Apesar de seus sucessos práticos, Semmelweis demorou 13 anos para publicar formalmente seus dados. Quando finalmente lançou sua obra-prima em alemão, Etiologia, Conceito e Profilaxia da Febre Puerperal (1861), o livro recebeu críticas duras e desdenhosas dos principais obstetras da Europa.

Frustrado e consumido pelo peso de saber que milhares de mulheres continuavam morrendo desnecessariamente por pura teimosia de seus colegas, Semmelweis começou a demonstrar sinais de instabilidade mental. Ele passou a escrever cartas abertas furiosas aos médicos proeminentes da época, chamando-os abertamente de "assassinos".

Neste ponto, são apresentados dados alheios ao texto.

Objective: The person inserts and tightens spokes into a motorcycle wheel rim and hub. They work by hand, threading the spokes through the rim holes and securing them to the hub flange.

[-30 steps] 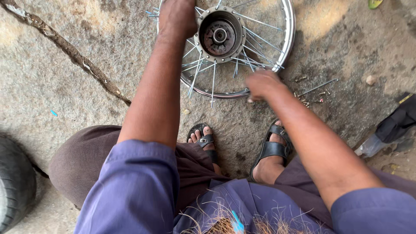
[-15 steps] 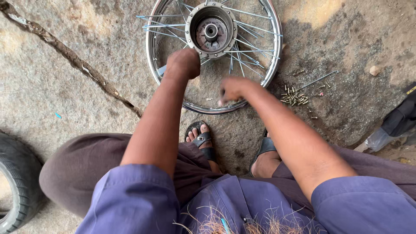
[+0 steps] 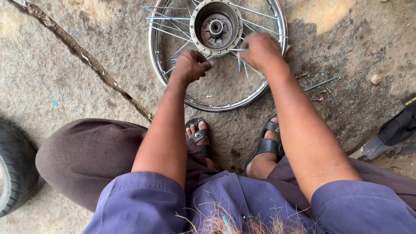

O Trágico Fim de um Pioneiro

Em 1865, sofrendo de um colapso nervoso grave (atribuído por historiadores modernos a uma possível demência precoce, depressão severa ou mesmo sífilis terciária), Semmelweis foi enganado por seus amigos e esposa. Sob o pretexto de visitar uma nova clínica, ele foi levado e internado à força em um asilo de alienados em Döbling, perto de Viena, em 30 de julho de 1865.

Ao perceber a armadilha, Semmelweis tentou lutar para escapar. Ele foi brutalmente espancado pelos guardas do asilo, amarrado com uma camisa de força e confinado em uma cela escura.

Ironicamente, o homem que dedicou a vida a combater a sepse morreu vítima dela. Durante o espancamento, ele sofreu ferimentos nas mãos que se infectaram rapidamente na sujeira da cela. No dia 13 de agosto de 1865, aos 47 anos, Ignaz Semmelweis faleceu devido a uma infecção generalizada — a mesma doença contra a qual lutou para proteger as mães do mundo.

Somente décadas mais tarde, com os trabalhos de Louis Pasteur na França e Robert Koch na Alemanha isolando os micro-organismos causadores de doenças, e com Joseph Lister aplicando a antissepsia na cirurgia britânica, o mundo finalmente compreendeu o valor do húngaro.

Hoje, a expressão "Reflexo de Semmelweis" é um termo sociológico utilizado para descrever a tendência humana de rejeitar novos conhecimentos ou evidências científicas de forma reflexiva, simplesmente porque contradizem os dogmas e as normas estabelecidas. Ignaz Semmelweis não foi apenas um médico obstetra; ele foi o mártir de uma verdade científica elementar que hoje salva vidas a cada segundo em todos os hospitais do planeta.